Task requirements —
The result should be every line that contains the word "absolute", taken from the material.

BEGIN

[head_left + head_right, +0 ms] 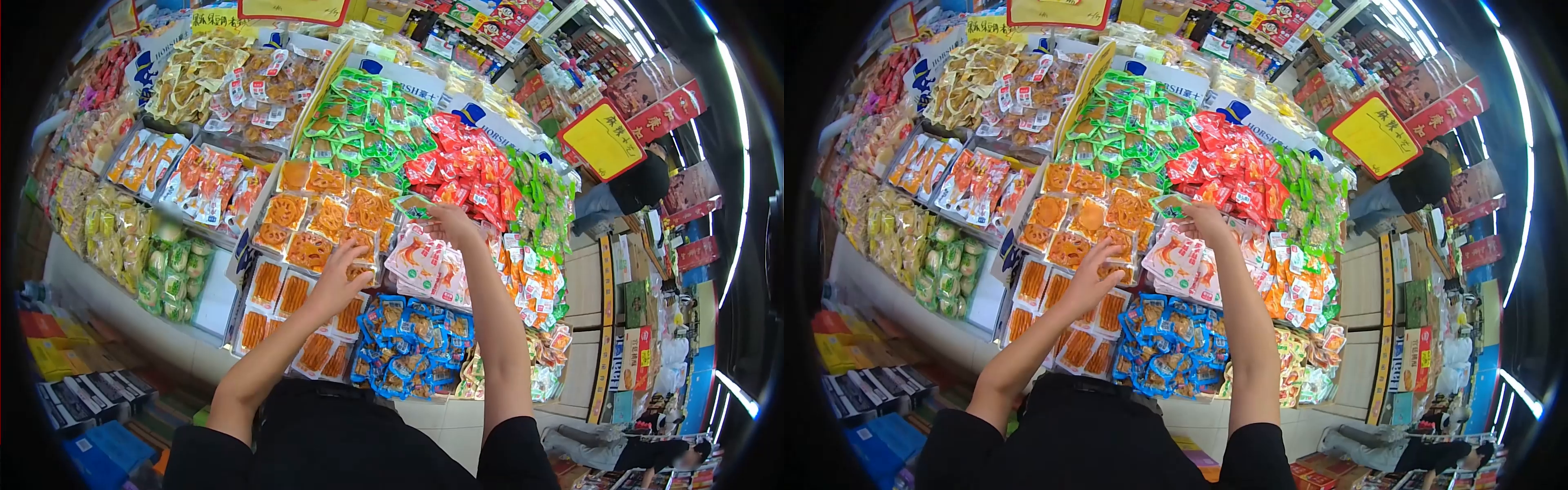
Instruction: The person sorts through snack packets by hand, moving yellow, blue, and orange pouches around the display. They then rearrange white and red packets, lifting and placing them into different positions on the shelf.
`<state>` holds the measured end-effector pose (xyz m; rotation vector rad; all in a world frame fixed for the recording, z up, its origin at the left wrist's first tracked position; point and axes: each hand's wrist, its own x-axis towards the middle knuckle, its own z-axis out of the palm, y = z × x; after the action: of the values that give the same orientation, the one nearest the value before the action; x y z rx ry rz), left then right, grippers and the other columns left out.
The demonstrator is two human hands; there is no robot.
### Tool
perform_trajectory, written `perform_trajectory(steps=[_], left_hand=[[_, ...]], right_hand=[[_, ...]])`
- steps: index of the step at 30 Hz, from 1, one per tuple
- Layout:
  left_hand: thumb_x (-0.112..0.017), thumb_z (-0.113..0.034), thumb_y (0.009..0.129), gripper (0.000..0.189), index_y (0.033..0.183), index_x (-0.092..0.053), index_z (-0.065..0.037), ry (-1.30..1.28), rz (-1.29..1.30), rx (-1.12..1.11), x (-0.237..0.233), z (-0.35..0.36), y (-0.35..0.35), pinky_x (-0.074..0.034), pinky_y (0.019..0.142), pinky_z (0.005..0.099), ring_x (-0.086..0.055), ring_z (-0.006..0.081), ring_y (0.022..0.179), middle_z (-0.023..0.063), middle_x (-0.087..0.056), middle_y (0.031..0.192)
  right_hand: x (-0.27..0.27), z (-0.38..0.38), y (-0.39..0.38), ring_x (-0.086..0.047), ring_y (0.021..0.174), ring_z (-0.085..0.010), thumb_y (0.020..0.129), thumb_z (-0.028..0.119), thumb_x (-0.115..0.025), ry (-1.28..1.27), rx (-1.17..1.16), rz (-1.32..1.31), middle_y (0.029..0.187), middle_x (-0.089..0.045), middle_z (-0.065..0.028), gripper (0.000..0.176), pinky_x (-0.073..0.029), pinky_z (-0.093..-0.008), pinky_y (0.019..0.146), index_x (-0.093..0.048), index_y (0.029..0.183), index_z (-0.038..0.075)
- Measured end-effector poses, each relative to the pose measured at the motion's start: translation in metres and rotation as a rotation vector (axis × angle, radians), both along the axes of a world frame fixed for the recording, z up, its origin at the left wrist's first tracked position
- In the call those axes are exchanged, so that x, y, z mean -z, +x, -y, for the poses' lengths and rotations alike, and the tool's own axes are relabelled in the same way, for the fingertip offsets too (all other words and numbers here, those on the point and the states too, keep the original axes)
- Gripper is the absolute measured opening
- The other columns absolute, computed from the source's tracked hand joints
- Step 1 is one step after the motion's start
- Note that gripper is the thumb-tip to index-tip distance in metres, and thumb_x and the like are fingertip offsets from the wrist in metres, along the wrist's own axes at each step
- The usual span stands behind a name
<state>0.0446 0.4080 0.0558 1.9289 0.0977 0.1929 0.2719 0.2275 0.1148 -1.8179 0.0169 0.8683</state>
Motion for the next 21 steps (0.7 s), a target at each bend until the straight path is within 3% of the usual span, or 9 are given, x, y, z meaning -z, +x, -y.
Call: perform_trajectory(steps=[6, 8, 10, 14, 16, 17, 18, 21], left_hand=[[-0.063, -0.028, 0.086, 0.051, 0.129, -0.048, -0.007, -0.024, -0.020, -0.030, 0.009, -0.015, 0.011, -0.025, 0.109, 0.0422, -0.028, 0.0339, 0.135, 0.0184, -0.031, 0.145], [-0.063, -0.028, 0.086, 0.050, 0.129, -0.048, -0.007, -0.029, -0.043, -0.040, 0.009, -0.019, 0.012, -0.026, 0.109, 0.0420, -0.028, 0.0340, 0.135, 0.0185, -0.031, 0.145], [-0.063, -0.028, 0.086, 0.050, 0.129, -0.048, -0.006, -0.039, -0.037, -0.048, 0.009, -0.021, 0.012, -0.027, 0.109, 0.0420, -0.029, 0.0344, 0.135, 0.0189, -0.032, 0.144], [-0.063, -0.027, 0.086, 0.050, 0.128, -0.048, -0.004, -0.028, -0.022, -0.038, 0.014, -0.023, 0.013, -0.027, 0.109, 0.0422, -0.029, 0.0346, 0.134, 0.0187, -0.032, 0.144], [-0.062, -0.026, 0.086, 0.048, 0.127, -0.049, -0.003, -0.019, -0.044, -0.058, 0.010, -0.022, 0.014, -0.027, 0.108, 0.0422, -0.030, 0.0340, 0.134, 0.0183, -0.033, 0.144], [-0.062, -0.026, 0.086, 0.048, 0.127, -0.049, -0.003, -0.023, -0.046, -0.057, 0.011, -0.021, 0.014, -0.027, 0.108, 0.0422, -0.030, 0.0340, 0.134, 0.0183, -0.033, 0.144], [-0.062, -0.025, 0.087, 0.046, 0.126, -0.050, -0.004, -0.013, -0.033, -0.065, 0.011, -0.021, 0.013, -0.027, 0.108, 0.0419, -0.032, 0.0336, 0.133, 0.0179, -0.035, 0.143], [-0.061, -0.022, 0.087, 0.043, 0.124, -0.052, -0.005, -0.002, -0.007, -0.081, 0.009, -0.015, 0.013, -0.028, 0.108, 0.0412, -0.034, 0.0329, 0.131, 0.0171, -0.038, 0.140]], right_hand=[[-0.007, -0.044, 0.041, -0.060, 0.067, -0.0117, 0.091, 0.023, -0.053, -0.087, -0.123, 0.007, 0.095, -0.066, -0.0080, 0.030, -0.052, -0.0249, 0.059, -0.054, 0.117, 0.006], [-0.013, -0.062, 0.068, -0.059, 0.072, -0.0118, 0.091, 0.022, -0.054, 0.102, -0.241, 0.172, 0.102, -0.064, -0.0084, 0.035, -0.052, -0.0241, 0.063, -0.053, 0.121, 0.005], [-0.036, -0.087, 0.080, -0.059, 0.078, -0.0118, 0.091, 0.023, -0.053, 0.386, -0.116, 0.152, 0.108, -0.062, -0.0078, 0.037, -0.051, -0.0245, 0.069, -0.052, 0.123, 0.004], [-0.067, -0.105, 0.080, -0.059, 0.081, -0.0116, 0.093, 0.025, -0.052, 0.232, -0.040, 0.176, 0.108, -0.063, -0.0075, 0.037, -0.050, -0.0259, 0.073, -0.052, 0.122, 0.004], [-0.062, -0.090, 0.088, -0.059, 0.073, -0.0123, 0.090, 0.027, -0.055, 0.326, -0.042, 0.339, 0.099, -0.061, -0.0083, 0.035, -0.049, -0.0254, 0.064, -0.055, 0.117, 0.004], [-0.057, -0.077, 0.087, -0.060, 0.077, -0.0119, 0.091, 0.034, -0.055, 0.276, -0.044, 0.385, 0.097, -0.065, -0.0067, 0.036, -0.050, -0.0265, 0.068, -0.057, 0.108, 0.003], [-0.046, -0.060, 0.090, -0.060, 0.077, -0.0119, 0.091, 0.034, -0.055, 0.273, -0.041, 0.383, 0.097, -0.065, -0.0067, 0.036, -0.050, -0.0265, 0.068, -0.057, 0.108, 0.003], [-0.004, -0.005, 0.095, -0.060, 0.062, -0.0119, 0.086, 0.037, -0.059, -0.048, -0.095, 0.174, 0.078, -0.062, -0.0051, 0.034, -0.048, -0.0256, 0.053, -0.060, 0.096, 0.004]])
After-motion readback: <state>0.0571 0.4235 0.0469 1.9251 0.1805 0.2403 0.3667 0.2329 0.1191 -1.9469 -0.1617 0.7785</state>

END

Written solution —
- Gripper is the absolute measured opening
- The other columns absolute, computed from the source's tracked hand joints

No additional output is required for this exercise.